I love this group because of the distractions and connections provided! That ceiling fresco in the link Fran posted caught my eye since I've been reading about and studying pictures of the Sistine Chapel ceiling. Thanks, Fran!
Heather, Could you tell me how to upload an image to the discussions? I tried the help screens for Goodreads, but no luck. Thanks.
Try this:Enter the following EXACTLY the way it is written below:
img src="your link here" />
Put a < in front of 'img'. Keep the quotation marks on both sides of your image link, and do everything else exactly as it is above.
To get your image link, right click on the image and there should be an option to select 'copy image location'. Paste that whole thing inside the parentheses. When you post it, the image should come up. At the bottom next to SEND, preview it first. If it doesn't show or you have questions, please let me know.
Frida Kahlo July, 6 1907...
The Two Fridas
I saw this painting in person. It is life sized and amazing. In one Frida's hand is a tiny cameo of Diego Rivera.
Ed wrote: "Frida Kahlo July, 6 1907...The Two Fridas
I saw this painting in person. It is life sized and amazing. In one Frida's hand is a tiny cameo of Diego Rivera."
I didn't know that (the cameo). Interesting little tidbit.
Wow, that's a dramatic painting. Is it supposed to be a reflexion about Diego breaking her heart, or about all the pain she went through after her injuries?
Could be a little of both. Wow. Talk about subliminal messages. I wonder why she painted dual Frida's, is one supposed to represent her and the other what happened in her life. Very interesting, thanks, Ed.
Well, it was rough being married to Diego Rivera. They were both pretty emotional people, and he had scores of lovers, she had a lot too, but mostly to compensate, they were very bohemian. I think this one was more about her emotional scars, she has done some very explicit ones about her physical injuries. The one thing that I do think her physical injuries did is cause her to sense both being trapped by and alienated from her physical body. It is really stunning in person as it is almost life size, and it is very intense and morbidly beautiful.
I highly recommend the book "Frida" by Herrera (and also, his "Gorky"). T
he movie version is very good too.
Frida: A Biography of Frida Kahlo
Arshile Gorky: His Life and Work
http://www.artdaily.org/index.asp?int...
Kahlo's "Self-Portrait with Thorn Necklace and Hummingbird"
AUSTIN, TX.- The Harry Ransom Center, a humanities research library and museum at The University of Texas at Austin, celebrates the homecoming of one of its most famous and peripatetic art works, the Mexican artist Frida Kahlo's "Self-portrait with Thorn Necklace and Hummingbird" (1940).

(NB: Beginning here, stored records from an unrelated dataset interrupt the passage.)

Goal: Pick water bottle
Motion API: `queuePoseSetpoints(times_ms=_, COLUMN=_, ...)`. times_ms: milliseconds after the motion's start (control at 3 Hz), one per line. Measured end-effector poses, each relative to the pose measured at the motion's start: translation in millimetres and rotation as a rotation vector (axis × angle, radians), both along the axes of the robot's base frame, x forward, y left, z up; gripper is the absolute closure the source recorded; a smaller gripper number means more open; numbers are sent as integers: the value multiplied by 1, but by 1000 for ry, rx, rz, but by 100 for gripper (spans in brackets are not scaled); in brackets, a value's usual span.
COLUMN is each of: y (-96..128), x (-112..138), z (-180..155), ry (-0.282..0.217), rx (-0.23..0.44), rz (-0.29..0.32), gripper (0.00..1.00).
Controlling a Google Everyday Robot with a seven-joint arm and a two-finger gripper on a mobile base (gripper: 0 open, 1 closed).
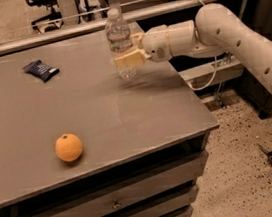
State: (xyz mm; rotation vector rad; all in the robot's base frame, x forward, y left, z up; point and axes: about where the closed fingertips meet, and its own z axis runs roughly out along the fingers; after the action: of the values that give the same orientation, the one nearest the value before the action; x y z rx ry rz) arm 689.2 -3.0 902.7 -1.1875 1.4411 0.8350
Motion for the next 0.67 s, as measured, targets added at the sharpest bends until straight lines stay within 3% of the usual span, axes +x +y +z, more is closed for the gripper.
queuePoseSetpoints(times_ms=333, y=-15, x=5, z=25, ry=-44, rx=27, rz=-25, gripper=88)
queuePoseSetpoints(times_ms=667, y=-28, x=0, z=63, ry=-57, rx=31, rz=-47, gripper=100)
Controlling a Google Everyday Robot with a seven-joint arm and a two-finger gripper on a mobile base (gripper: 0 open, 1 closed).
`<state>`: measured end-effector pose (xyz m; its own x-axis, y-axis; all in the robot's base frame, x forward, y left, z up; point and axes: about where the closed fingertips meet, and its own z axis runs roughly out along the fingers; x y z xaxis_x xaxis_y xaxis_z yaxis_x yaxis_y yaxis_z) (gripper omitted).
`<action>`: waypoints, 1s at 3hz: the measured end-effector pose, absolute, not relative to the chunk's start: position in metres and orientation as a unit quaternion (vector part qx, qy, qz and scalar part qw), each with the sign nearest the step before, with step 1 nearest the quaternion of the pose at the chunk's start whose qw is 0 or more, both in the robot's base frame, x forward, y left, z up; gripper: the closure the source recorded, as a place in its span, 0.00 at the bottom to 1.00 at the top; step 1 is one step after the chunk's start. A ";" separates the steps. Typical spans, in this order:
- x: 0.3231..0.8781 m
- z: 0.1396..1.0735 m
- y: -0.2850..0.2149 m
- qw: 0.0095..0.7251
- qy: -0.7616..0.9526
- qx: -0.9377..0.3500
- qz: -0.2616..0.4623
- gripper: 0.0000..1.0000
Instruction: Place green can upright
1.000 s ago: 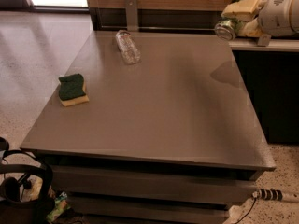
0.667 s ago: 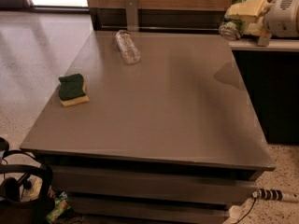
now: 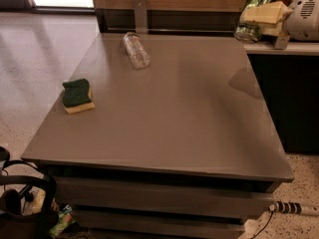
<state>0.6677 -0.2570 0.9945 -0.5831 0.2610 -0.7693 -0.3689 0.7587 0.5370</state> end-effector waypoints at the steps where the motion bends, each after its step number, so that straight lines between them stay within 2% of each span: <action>1: 0.668 0.994 -0.257 0.455 0.820 -0.032 0.346 1.00; 2: 0.668 0.997 -0.254 0.462 0.814 -0.060 0.346 1.00; 3: 0.669 1.006 -0.245 0.482 0.792 -0.145 0.346 1.00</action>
Offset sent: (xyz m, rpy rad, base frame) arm -0.0007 0.0123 0.0172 -0.1154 -0.1968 0.2131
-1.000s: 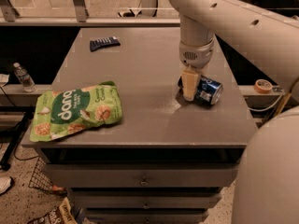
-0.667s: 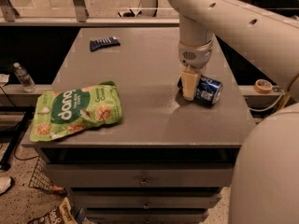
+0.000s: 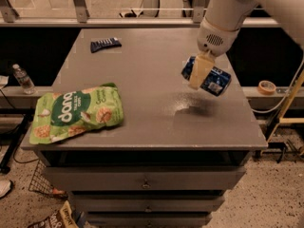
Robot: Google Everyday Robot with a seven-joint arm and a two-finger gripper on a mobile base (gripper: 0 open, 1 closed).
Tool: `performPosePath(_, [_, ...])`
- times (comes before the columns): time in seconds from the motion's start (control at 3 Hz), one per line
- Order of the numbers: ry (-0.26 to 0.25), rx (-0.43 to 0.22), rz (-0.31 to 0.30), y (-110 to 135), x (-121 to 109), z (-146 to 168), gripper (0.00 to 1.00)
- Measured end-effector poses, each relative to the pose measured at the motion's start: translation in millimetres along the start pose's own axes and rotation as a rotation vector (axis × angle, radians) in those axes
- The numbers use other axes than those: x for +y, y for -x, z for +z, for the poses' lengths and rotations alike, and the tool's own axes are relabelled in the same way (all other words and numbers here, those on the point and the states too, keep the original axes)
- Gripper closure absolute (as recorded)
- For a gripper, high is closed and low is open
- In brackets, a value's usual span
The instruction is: Place pepsi can upright
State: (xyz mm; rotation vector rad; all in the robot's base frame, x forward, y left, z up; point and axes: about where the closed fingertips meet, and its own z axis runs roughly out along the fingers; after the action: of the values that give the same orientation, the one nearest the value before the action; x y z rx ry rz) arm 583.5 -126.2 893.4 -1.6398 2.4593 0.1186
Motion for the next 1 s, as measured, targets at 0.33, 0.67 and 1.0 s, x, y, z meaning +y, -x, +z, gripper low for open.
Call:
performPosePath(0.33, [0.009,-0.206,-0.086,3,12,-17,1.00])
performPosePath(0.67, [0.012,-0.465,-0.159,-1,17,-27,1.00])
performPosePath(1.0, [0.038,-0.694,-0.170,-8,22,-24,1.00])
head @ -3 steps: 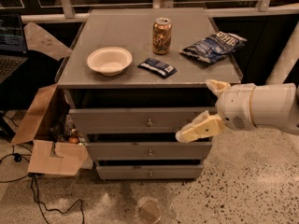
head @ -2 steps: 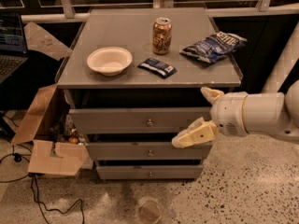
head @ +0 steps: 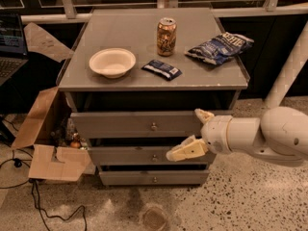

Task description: Open bottom drawer

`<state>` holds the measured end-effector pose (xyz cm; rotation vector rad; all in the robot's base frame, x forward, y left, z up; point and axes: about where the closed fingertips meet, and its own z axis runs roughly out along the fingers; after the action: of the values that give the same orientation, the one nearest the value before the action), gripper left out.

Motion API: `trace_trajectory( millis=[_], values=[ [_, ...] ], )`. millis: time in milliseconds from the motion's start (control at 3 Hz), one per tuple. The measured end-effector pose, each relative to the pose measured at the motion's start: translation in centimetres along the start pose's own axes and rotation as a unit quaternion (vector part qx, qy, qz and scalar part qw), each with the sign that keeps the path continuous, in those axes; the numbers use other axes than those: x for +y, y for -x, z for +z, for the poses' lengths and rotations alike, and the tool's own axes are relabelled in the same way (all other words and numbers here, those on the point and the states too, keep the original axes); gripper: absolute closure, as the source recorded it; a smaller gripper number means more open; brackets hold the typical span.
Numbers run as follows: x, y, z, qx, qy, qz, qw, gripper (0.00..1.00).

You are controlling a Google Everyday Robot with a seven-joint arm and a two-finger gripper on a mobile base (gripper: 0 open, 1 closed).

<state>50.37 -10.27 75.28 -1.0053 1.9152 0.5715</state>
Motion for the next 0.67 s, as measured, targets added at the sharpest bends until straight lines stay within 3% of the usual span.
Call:
trace_trajectory(
  millis=[333, 667],
  values=[
    [-0.47, -3.37, 2.14, 0.022, -0.015, 0.028, 0.9993, 0.00],
    [-0.54, -3.24, 2.22, 0.021, -0.018, 0.027, 0.9992, 0.18]
  ],
)
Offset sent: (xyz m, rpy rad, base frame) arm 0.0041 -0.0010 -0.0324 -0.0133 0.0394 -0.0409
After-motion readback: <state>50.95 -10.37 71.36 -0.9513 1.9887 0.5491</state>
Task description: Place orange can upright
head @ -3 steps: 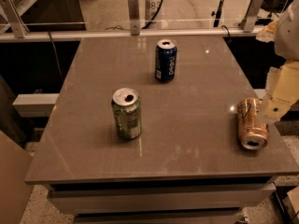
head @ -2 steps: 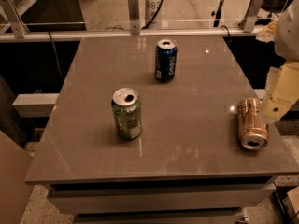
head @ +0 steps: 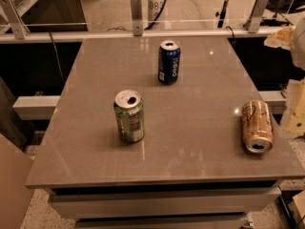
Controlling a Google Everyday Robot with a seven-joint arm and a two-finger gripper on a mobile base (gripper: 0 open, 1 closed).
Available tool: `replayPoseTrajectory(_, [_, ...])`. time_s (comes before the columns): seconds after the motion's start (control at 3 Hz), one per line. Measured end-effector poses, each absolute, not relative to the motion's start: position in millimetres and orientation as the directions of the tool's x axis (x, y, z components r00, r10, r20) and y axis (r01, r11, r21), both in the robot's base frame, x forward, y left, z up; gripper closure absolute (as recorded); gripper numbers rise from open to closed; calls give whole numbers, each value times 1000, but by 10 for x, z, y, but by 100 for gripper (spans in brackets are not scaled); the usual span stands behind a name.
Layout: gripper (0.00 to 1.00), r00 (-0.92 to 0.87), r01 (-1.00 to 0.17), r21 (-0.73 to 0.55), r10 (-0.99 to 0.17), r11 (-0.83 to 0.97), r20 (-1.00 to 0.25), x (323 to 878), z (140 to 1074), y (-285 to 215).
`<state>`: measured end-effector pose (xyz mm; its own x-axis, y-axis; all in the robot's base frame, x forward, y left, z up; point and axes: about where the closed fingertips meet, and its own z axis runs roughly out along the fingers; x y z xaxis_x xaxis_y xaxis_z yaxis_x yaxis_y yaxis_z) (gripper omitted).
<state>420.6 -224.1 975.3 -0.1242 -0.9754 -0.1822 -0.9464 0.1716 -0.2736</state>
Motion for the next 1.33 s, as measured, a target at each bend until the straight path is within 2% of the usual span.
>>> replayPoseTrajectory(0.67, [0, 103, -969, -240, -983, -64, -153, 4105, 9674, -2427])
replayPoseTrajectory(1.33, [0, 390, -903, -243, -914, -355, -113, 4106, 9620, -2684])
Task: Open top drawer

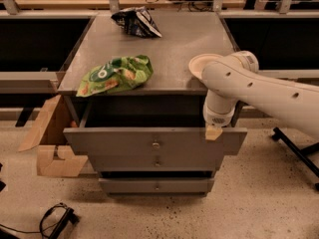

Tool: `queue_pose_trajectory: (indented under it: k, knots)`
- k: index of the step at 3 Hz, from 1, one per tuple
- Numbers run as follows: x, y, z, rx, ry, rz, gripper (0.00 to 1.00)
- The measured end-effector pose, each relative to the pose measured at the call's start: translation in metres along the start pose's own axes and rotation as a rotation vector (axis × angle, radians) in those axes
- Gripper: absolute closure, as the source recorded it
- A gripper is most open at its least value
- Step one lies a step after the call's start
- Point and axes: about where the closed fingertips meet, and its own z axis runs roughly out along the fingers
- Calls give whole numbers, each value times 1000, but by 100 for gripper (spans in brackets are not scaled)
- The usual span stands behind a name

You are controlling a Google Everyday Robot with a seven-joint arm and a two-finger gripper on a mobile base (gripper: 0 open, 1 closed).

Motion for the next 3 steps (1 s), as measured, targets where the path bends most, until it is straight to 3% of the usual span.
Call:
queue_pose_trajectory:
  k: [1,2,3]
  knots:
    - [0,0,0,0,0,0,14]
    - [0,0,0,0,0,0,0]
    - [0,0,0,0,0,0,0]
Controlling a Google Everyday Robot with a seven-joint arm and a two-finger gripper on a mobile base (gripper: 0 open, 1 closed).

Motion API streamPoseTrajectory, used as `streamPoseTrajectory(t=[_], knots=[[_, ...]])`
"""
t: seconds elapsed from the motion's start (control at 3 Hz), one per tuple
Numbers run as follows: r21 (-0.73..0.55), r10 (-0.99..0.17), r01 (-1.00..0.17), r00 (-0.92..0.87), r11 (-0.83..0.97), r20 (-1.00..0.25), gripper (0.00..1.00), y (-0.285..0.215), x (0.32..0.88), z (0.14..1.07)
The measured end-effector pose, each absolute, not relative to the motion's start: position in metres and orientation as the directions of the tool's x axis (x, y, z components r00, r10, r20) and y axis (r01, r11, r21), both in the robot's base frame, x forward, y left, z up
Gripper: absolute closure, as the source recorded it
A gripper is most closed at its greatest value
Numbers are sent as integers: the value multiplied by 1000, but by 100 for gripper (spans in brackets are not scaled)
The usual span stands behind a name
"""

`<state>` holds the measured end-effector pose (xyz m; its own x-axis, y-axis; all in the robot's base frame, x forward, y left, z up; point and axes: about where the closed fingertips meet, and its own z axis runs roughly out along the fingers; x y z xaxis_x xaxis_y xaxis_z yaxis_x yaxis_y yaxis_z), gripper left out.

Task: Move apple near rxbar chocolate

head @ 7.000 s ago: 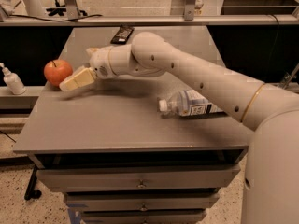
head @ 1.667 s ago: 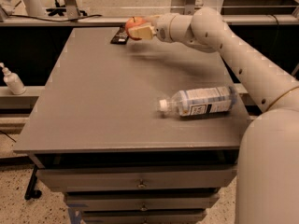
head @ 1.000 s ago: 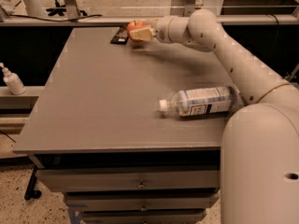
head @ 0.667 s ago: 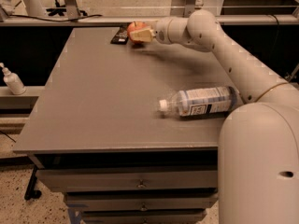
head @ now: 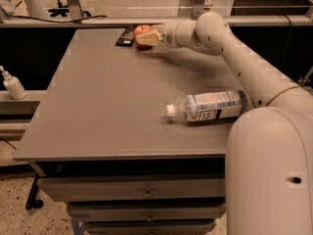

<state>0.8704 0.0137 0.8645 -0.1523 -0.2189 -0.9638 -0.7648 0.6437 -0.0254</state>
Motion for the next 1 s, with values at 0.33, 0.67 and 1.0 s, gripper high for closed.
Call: streamPoseTrajectory(t=[0.33,0.67,1.0], knots=[[-13,-219,-767,-167,641,-961,13,15,870,860],[-4,-218,-768,-177,640,-960,0,15,869,858],[2,-218,-776,-180,631,-959,0,18,867,858]])
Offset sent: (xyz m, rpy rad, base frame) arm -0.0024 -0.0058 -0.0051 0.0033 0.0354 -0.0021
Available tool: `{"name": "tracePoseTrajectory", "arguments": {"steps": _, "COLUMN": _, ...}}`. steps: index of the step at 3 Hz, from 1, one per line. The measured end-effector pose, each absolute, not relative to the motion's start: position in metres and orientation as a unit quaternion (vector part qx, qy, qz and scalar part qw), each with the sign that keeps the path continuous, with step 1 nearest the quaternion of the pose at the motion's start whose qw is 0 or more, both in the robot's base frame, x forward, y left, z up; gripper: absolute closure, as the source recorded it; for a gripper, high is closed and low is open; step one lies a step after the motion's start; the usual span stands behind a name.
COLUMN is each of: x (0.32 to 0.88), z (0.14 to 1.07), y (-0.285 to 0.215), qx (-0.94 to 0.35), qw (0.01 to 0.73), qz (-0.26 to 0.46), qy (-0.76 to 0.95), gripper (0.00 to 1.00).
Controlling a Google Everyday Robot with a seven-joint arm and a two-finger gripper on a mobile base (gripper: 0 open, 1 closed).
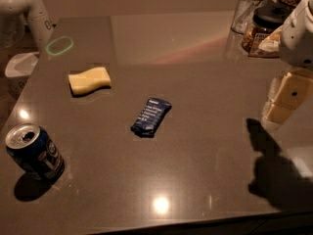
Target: Move rxbar blueberry near sponge
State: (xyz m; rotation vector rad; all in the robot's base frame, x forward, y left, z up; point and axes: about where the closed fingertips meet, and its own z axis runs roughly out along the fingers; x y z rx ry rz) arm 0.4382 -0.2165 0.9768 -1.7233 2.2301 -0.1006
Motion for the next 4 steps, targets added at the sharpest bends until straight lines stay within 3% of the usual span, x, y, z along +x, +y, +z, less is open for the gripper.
{"name": "tracePoseTrajectory", "arguments": {"steps": 4, "x": 0.492, "z": 0.952, "y": -0.164, "qx": -0.681, "qw": 0.159, "qz": -0.002, "qy": 0.715, "gripper": 0.00}}
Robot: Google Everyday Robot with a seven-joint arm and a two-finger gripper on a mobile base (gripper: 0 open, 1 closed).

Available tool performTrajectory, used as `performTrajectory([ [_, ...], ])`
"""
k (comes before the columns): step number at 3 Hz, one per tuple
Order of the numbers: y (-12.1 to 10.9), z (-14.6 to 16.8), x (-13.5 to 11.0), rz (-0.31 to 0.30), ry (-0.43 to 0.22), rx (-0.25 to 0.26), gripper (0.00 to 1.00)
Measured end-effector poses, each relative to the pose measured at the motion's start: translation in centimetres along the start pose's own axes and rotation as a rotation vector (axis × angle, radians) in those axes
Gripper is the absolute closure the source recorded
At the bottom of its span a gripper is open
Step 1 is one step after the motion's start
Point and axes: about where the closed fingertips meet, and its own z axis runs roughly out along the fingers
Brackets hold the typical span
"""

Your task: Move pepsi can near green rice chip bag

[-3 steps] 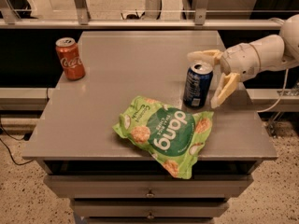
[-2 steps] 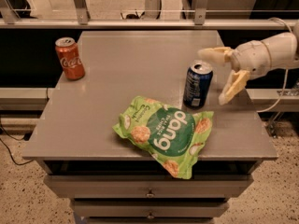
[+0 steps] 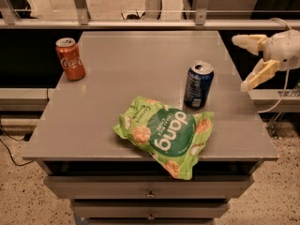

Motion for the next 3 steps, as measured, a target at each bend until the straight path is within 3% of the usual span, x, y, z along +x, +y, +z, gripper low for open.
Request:
performTrajectory([
  [1,-1.5,-3.0,-1.1,0.048,-0.03,0.164,0.0],
  [2,-2.3,-2.1,-3.1,0.091,-0.094,0.263,0.0],
  [3,-4.0,-1.4,-3.0,0.107,-0.113,0.327,0.0],
])
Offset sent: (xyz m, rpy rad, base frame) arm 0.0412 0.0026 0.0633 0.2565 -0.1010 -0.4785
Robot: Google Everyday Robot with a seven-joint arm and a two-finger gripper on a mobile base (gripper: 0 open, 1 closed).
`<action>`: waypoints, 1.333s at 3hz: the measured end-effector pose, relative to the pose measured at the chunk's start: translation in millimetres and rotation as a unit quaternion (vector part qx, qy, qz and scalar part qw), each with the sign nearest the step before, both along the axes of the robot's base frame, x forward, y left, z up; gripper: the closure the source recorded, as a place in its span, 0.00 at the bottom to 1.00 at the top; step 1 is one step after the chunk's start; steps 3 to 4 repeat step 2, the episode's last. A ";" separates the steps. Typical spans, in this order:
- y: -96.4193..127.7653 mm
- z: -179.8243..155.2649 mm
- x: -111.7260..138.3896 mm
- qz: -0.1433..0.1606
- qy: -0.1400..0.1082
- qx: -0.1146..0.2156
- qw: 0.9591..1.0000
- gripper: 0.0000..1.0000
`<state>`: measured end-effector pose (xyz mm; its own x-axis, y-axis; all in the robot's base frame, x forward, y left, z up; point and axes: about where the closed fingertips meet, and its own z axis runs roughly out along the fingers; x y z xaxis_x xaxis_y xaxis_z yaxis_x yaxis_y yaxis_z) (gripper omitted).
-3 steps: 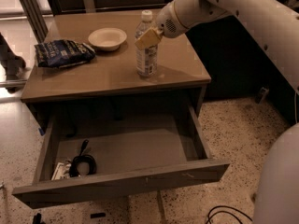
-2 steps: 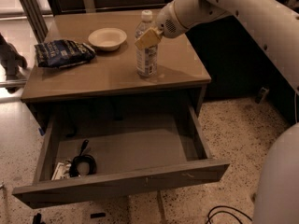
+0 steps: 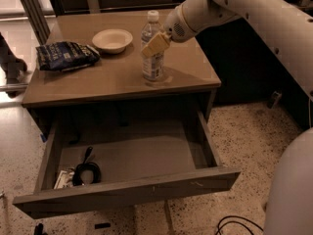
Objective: Pick blue plastic bottle from top drawer and place on counter
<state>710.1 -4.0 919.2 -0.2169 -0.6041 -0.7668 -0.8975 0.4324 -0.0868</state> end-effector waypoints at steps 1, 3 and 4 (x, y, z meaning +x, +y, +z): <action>0.1 -0.1 0.0 0.000 0.000 0.000 1.000 0.00; 0.1 -0.1 0.0 0.000 0.000 0.000 1.000 0.00; 0.1 -0.1 0.0 0.000 0.000 0.000 1.000 0.00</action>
Offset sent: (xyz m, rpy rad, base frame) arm 0.0000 0.0000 0.0000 0.0000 0.0000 0.0000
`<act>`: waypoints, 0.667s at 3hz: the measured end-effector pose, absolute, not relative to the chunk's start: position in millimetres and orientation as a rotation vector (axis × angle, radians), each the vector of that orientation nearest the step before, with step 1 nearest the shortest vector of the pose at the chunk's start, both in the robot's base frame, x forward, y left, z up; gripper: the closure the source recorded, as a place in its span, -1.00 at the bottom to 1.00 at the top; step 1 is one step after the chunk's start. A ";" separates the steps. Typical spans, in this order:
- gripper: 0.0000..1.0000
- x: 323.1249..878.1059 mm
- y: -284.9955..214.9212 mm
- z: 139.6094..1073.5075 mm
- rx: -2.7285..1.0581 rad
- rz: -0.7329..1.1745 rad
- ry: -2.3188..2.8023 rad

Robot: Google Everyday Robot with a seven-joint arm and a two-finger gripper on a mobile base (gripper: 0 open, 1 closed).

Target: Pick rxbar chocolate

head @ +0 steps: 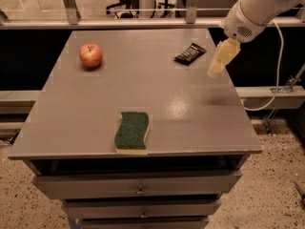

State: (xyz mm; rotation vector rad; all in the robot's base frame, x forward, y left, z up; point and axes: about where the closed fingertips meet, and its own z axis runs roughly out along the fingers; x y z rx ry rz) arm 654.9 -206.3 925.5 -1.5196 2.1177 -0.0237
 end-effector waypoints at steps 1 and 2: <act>-1.00 698.5 -199.7 905.2 -1.437 0.057 2.114; -1.00 746.7 -198.2 882.4 -1.323 0.140 2.123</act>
Offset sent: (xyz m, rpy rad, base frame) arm 0.1420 -0.0020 -0.0485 0.2677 -0.0059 -0.1394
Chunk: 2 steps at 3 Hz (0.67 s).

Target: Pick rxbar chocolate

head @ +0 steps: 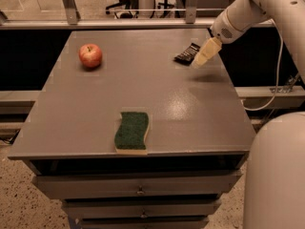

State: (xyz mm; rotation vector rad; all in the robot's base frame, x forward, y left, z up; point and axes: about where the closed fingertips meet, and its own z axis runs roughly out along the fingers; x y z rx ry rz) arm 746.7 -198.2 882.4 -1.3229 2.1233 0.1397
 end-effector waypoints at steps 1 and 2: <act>-1.00 772.7 -195.8 869.5 -1.250 0.182 2.135; -1.00 790.6 -188.9 856.5 -1.206 0.200 2.161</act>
Offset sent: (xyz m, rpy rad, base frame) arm 0.0753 0.0111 -0.0305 0.0937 0.0356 -0.1250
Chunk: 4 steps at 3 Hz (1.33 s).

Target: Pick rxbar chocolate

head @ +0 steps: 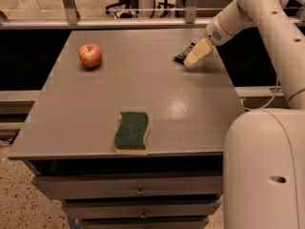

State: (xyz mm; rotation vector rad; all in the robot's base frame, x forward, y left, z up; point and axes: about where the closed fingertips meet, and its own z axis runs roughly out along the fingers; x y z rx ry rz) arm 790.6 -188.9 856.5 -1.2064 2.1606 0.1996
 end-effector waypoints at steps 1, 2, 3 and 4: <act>-1.00 800.7 -180.0 843.1 -1.184 0.223 2.188; -0.74 806.4 -175.5 834.5 -1.167 0.238 2.215; -0.29 808.0 -172.1 834.6 -1.159 0.254 2.228; 0.19 805.9 -169.0 837.7 -1.163 0.272 2.236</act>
Offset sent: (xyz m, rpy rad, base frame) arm 0.0310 0.0087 -0.0186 0.0247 0.0707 -0.0597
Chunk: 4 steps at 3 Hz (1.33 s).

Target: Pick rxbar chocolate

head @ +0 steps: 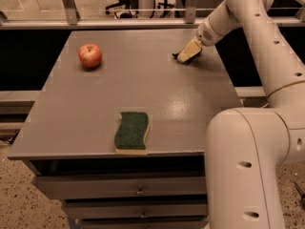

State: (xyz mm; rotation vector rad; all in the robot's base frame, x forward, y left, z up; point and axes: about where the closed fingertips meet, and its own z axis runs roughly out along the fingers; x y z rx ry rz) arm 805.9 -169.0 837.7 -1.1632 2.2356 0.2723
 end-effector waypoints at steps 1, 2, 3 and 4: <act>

The painting is on display from July 6, which is Kahlo's 104th birthday, through Jan. 8, 2012. ...
Kahlo (1907-1954) taught herself how to paint after she was severely injured in a bus accident at the age of 18. For Kahlo, painting became an act of cathartic ritual, and her symbolic images portray a cycle of pain, death and rebirth.
Kahlo's affair in New York City with her friend, the Hungarian-born photographer Nickolas Muray (1892-1965), which ended in 1939, and her divorce from the artist Diego Rivera at the end of the year, left her heartbroken and lonely, but she produced some of her most powerful and compelling paintings and self-portraits during this time....
She uses a tactile approach in her subjects via the thorns and hummingbirds, the thorns can poke you and the hummingbirds just flit around. Thanks, Ed. I see also a monkey and a cat in this painting as well.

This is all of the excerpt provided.